━━ Source information ━━
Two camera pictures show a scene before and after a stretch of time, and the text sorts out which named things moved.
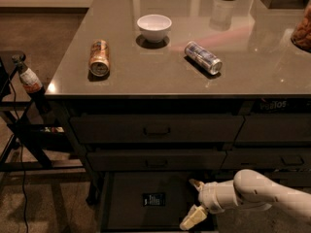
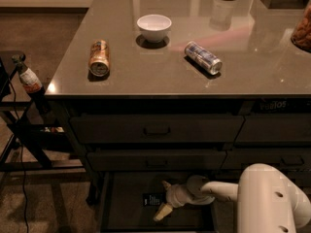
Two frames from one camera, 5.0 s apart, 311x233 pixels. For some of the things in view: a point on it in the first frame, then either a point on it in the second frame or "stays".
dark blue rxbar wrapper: (154, 199) stays
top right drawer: (275, 127) stays
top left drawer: (156, 129) stays
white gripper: (208, 195) to (174, 195)
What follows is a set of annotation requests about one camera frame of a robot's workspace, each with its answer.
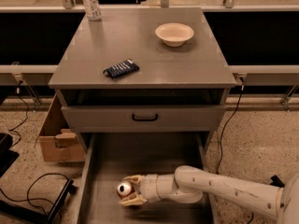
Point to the dark blue snack bag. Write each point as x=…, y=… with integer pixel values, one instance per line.
x=121, y=69

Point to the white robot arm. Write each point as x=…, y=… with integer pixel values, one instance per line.
x=188, y=184

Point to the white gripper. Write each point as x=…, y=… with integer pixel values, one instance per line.
x=149, y=186

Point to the brown cardboard box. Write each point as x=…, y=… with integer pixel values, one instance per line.
x=57, y=142

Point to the closed grey top drawer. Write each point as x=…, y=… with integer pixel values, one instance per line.
x=117, y=118

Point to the white tall bottle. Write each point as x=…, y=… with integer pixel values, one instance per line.
x=92, y=9

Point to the red coke can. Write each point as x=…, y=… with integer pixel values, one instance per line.
x=124, y=189

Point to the black stand base left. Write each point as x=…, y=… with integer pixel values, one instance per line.
x=31, y=216

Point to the black drawer handle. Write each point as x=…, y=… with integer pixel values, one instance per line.
x=137, y=118

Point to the open grey middle drawer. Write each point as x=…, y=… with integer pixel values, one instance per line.
x=113, y=156

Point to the black stand leg right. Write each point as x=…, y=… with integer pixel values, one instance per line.
x=277, y=182

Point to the white paper bowl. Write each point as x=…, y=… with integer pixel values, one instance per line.
x=174, y=34

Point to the grey drawer cabinet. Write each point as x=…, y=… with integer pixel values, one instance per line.
x=195, y=73

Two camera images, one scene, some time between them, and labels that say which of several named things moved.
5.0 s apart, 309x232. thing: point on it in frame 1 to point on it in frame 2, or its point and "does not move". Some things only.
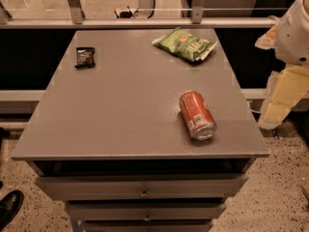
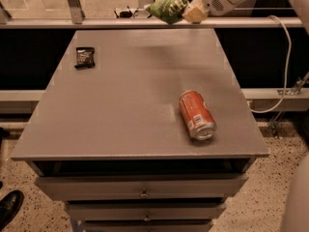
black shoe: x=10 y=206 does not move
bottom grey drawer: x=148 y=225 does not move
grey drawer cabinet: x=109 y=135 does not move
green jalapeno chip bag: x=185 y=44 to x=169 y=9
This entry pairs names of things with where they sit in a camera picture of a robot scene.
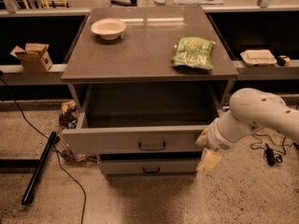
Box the small black yellow ball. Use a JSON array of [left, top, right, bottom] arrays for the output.
[[277, 55, 291, 66]]

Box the black power adapter cable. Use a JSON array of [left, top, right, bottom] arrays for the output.
[[249, 133, 297, 167]]

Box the grey drawer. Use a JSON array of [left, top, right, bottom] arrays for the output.
[[63, 81, 219, 154], [98, 151, 202, 177]]

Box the grey drawer cabinet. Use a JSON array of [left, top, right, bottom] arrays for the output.
[[61, 6, 240, 183]]

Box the black tube on floor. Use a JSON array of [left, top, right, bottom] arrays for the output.
[[21, 132, 57, 205]]

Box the white takeout container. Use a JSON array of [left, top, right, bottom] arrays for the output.
[[240, 49, 277, 66]]

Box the cardboard box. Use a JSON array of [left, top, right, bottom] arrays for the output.
[[10, 43, 52, 74]]

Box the grey lower drawer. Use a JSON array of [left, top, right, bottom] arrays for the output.
[[98, 151, 202, 177]]

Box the grey top drawer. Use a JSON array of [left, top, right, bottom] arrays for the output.
[[63, 81, 219, 154]]

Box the black floor cable left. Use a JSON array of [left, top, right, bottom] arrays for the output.
[[0, 70, 88, 224]]

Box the crumpled trash pile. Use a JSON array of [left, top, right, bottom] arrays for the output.
[[59, 100, 78, 129]]

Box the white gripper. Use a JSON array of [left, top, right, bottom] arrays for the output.
[[195, 118, 232, 173]]

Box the green chip bag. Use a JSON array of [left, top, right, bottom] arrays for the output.
[[171, 37, 215, 70]]

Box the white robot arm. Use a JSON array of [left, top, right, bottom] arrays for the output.
[[195, 88, 299, 173]]

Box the white bowl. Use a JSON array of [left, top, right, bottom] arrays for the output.
[[91, 19, 126, 40]]

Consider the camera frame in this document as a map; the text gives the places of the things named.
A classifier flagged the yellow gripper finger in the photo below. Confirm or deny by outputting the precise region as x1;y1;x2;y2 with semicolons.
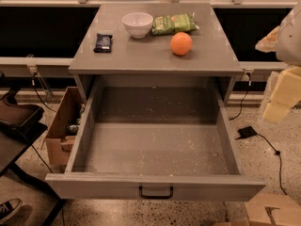
262;66;301;123
255;26;279;53

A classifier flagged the orange fruit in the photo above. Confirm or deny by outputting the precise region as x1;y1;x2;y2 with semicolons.
170;32;192;56

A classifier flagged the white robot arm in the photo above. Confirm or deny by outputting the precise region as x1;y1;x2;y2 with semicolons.
255;3;301;124

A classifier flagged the grey open top drawer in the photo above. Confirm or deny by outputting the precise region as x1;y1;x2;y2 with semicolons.
46;75;265;202

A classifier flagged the black power adapter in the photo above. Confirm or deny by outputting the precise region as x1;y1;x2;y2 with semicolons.
238;126;257;139

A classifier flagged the grey cabinet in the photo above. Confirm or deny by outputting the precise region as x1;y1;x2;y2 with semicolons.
━━━
— Work item —
With the pictures left out, write out all of the data exactly.

— Task output —
Two camera pictures show a scene before and after a stretch of time, and the text sorts out which named things moved.
Two frames from one camera, 5.0 s apart, 311x233 pixels. For some of the things in view: a point on it in the first frame, then either a point on it in the second frame or "stays".
dark blue rxbar wrapper: (154, 199) stays
top right drawer: (275, 127) stays
top left drawer: (156, 129) stays
white gripper: (208, 195) to (174, 195)
What follows is a set of annotation requests about one camera frame of a robot's workspace, each with its answer.
Point to the dark blue snack bag. Write each point as x=…, y=… with integer pixel values, one instance per line.
x=121, y=69

Point to the white robot arm. Write each point as x=…, y=… with integer pixel values, one instance per line.
x=188, y=184

Point to the white gripper. Write each point as x=…, y=… with integer pixel values, one instance per line.
x=149, y=186

Point to the brown cardboard box. Write each point as x=…, y=… with integer pixel values, one instance per line.
x=57, y=142

Point to the closed grey top drawer. Write each point as x=…, y=… with integer pixel values, one instance per line.
x=117, y=118

Point to the white tall bottle. Write each point as x=…, y=… with integer pixel values, one instance per line.
x=92, y=9

Point to the red coke can. Write each point as x=…, y=… with integer pixel values, one instance per line.
x=124, y=189

Point to the black stand base left. Write each point as x=…, y=… with integer pixel values, one instance per line.
x=31, y=216

Point to the black drawer handle. Write each point as x=…, y=… with integer pixel values, one instance per line.
x=137, y=118

Point to the open grey middle drawer. Write each point as x=…, y=… with integer pixel values, one instance per line.
x=113, y=156

Point to the black stand leg right. Write each point as x=…, y=… with integer pixel values, one instance per line.
x=277, y=182

Point to the white paper bowl. Write each point as x=…, y=… with integer pixel values, one instance per line.
x=174, y=34

Point to the grey drawer cabinet. Write each point as x=…, y=… with integer pixel values, one instance per line.
x=195, y=73

Two camera images, one scene, some time between them, and labels that say which of several named things moved.
5.0 s apart, 309x232. thing: point on it in frame 1 to point on it in frame 2, or its point and "does not move". Some things only.
black shoe: x=10 y=206 does not move
bottom grey drawer: x=148 y=225 does not move
grey drawer cabinet: x=109 y=135 does not move
green jalapeno chip bag: x=185 y=44 to x=169 y=9
This entry pairs names of things with where they sit in a camera picture of a robot scene.
Box the small black yellow ball. Use a JSON array of [left, top, right, bottom] arrays for the output.
[[277, 55, 291, 66]]

Box the black power adapter cable. Use a JSON array of [left, top, right, bottom] arrays for the output.
[[249, 133, 297, 167]]

Box the grey drawer. Use a JSON array of [left, top, right, bottom] arrays for the output.
[[63, 81, 219, 154], [98, 151, 202, 177]]

Box the grey drawer cabinet. Use a JSON array of [left, top, right, bottom] arrays for the output.
[[61, 6, 240, 183]]

Box the black tube on floor. Use a JSON array of [left, top, right, bottom] arrays for the output.
[[21, 132, 57, 205]]

Box the white takeout container. Use a JSON array of [left, top, right, bottom] arrays for the output.
[[240, 49, 277, 66]]

Box the cardboard box. Use a JSON array of [left, top, right, bottom] arrays for the output.
[[10, 43, 52, 74]]

Box the grey lower drawer. Use a JSON array of [left, top, right, bottom] arrays for the output.
[[98, 151, 202, 177]]

Box the grey top drawer. Use a JSON array of [left, top, right, bottom] arrays for the output.
[[63, 81, 219, 154]]

Box the black floor cable left. Use a JSON array of [left, top, right, bottom] arrays for the output.
[[0, 70, 88, 224]]

Box the crumpled trash pile. Use a JSON array of [left, top, right, bottom] arrays for the output.
[[59, 100, 78, 129]]

Box the white gripper. Use a JSON array of [left, top, right, bottom] arrays for the output.
[[195, 118, 232, 173]]

Box the green chip bag. Use a JSON array of [left, top, right, bottom] arrays for the output.
[[171, 37, 215, 70]]

Box the white robot arm. Use a JSON array of [left, top, right, bottom] arrays for the output.
[[195, 88, 299, 173]]

Box the white bowl. Use a JSON array of [left, top, right, bottom] arrays for the output.
[[91, 19, 126, 40]]

Consider the camera frame in this document as a map; the text gives the places of the things named.
A classifier flagged the yellow gripper finger in the photo below. Confirm or deny by outputting the precise region as x1;y1;x2;y2 with semicolons.
262;66;301;123
255;26;279;53

A classifier flagged the orange fruit in the photo above. Confirm or deny by outputting the precise region as x1;y1;x2;y2 with semicolons.
170;32;192;56

A classifier flagged the white robot arm in the photo above. Confirm or deny by outputting the precise region as x1;y1;x2;y2 with semicolons.
255;3;301;124

A classifier flagged the grey open top drawer in the photo above. Confirm or deny by outputting the precise region as x1;y1;x2;y2 with semicolons.
46;75;265;202

A classifier flagged the black power adapter in the photo above. Confirm or deny by outputting the precise region as x1;y1;x2;y2 with semicolons.
238;126;257;139

A classifier flagged the grey cabinet in the photo above. Confirm or deny by outputting the precise region as x1;y1;x2;y2 with semicolons.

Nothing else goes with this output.